Другой инструктор объяснил ему, как распознать милицейских агентов, которые следят за вами на улице, и посоветовал не уходить от слежки, потому что законопослушному гражданину скрывать нечего. Еще один натренировал Игоря формулировать фразы с двойным смыслом, научил, какие предосторожности нужно соблюдать в речи, какие слова не следует произносить; заставил выполнить много практических заданий и остался очень доволен успехами своего ученика. Инженер показал ему, как собирать, разбирать и ремонтировать аппарат ультразвукового исследования, регулировать поток ультразвука и интерпретировать изображения на экране. Игорь мгновенно понял, как работает аппарат, ему даже не понадобилась фабричная инструкция. Гинеколог познакомил его с последними достижениями акушерства, которое не было его специальностью, и он не имел практики в этой области с тех пор, как в тридцатых годах проходил интернатуру.

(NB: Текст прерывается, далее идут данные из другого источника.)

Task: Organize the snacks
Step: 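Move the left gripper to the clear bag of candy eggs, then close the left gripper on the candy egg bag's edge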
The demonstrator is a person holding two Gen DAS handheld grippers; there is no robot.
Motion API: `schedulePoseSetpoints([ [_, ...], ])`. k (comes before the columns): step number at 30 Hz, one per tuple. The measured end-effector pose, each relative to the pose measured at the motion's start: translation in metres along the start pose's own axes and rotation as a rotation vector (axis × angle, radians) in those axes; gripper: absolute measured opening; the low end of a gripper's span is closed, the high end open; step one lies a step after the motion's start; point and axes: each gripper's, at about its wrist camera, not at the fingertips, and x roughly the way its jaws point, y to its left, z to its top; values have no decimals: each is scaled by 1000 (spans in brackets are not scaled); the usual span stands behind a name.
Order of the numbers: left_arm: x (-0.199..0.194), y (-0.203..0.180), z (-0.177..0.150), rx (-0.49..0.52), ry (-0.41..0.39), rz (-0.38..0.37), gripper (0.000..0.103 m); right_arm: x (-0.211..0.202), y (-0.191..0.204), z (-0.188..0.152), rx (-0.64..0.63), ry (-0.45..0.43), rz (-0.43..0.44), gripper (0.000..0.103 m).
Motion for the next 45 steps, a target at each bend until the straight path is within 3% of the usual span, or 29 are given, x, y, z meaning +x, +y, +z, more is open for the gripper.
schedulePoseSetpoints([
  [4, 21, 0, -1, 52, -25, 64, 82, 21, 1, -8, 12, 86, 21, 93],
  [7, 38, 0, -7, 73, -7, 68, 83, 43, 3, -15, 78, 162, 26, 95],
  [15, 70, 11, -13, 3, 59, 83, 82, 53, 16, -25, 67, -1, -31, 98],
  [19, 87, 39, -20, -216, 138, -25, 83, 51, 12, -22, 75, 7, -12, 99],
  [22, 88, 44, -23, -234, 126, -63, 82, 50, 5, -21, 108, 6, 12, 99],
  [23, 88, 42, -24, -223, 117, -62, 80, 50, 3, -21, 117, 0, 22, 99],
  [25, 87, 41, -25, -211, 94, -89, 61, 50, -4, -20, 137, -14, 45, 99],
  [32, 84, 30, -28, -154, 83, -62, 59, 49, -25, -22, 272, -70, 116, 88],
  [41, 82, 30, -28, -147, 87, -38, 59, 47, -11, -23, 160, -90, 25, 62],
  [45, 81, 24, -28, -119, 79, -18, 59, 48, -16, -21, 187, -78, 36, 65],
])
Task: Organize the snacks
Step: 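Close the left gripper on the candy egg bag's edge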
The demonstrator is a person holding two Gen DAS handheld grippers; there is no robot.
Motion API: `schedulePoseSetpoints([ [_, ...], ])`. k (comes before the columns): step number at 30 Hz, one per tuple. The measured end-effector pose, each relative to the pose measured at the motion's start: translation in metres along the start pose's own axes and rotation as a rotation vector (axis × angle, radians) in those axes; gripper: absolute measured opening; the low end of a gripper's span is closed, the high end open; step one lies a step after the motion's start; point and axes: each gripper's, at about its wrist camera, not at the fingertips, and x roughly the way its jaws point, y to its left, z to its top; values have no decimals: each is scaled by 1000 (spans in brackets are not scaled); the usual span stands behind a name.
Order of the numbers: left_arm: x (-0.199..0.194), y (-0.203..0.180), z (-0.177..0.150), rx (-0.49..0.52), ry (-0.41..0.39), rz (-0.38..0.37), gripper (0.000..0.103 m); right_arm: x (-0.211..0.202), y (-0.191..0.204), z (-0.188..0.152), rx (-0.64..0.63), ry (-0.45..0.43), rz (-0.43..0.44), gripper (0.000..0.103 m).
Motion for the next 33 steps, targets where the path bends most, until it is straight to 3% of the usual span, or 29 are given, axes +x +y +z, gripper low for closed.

Человек, назвавшийся Шломо, хотя Игорь сомневался, что это его настоящее имя, заставил его выучить наизусть список фамилий семнадцати человек, с которыми он должен был вступить в контакт; причем возглавляли этот перечень наиболее значимые персоны. Пятеро считались «вполне надежными» – два раввина и трое пожилых людей, известных и уважаемых в общине, последних членов консистории, оставшихся на свободе; еще семеро считались «практически надежными», так как отсидели в тюрьме или вернулись из лагерей и так и не смогли устроить свою жизнь; еще пятеро – «условно надежными», но в них полной уверенности не было – к этим следовало подходить с осторожностью. Игорь запомнил имена, фамилии, адреса и основные данные всех семнадцати человек. Он также выучил наизусть телефон израильского консула в Ленинграде; и на случай, если произойдет что-то непредвиденное, – швейцарского консула. Плюс пароль: фраза из Гоголя, которую нужно было произносить четко и внятно, чтобы дипломаты могли ее опознать. Ее также следовало использовать и в том случае, если связываться будут с ним: «Он лжет во всякое время, этот Невский проспект».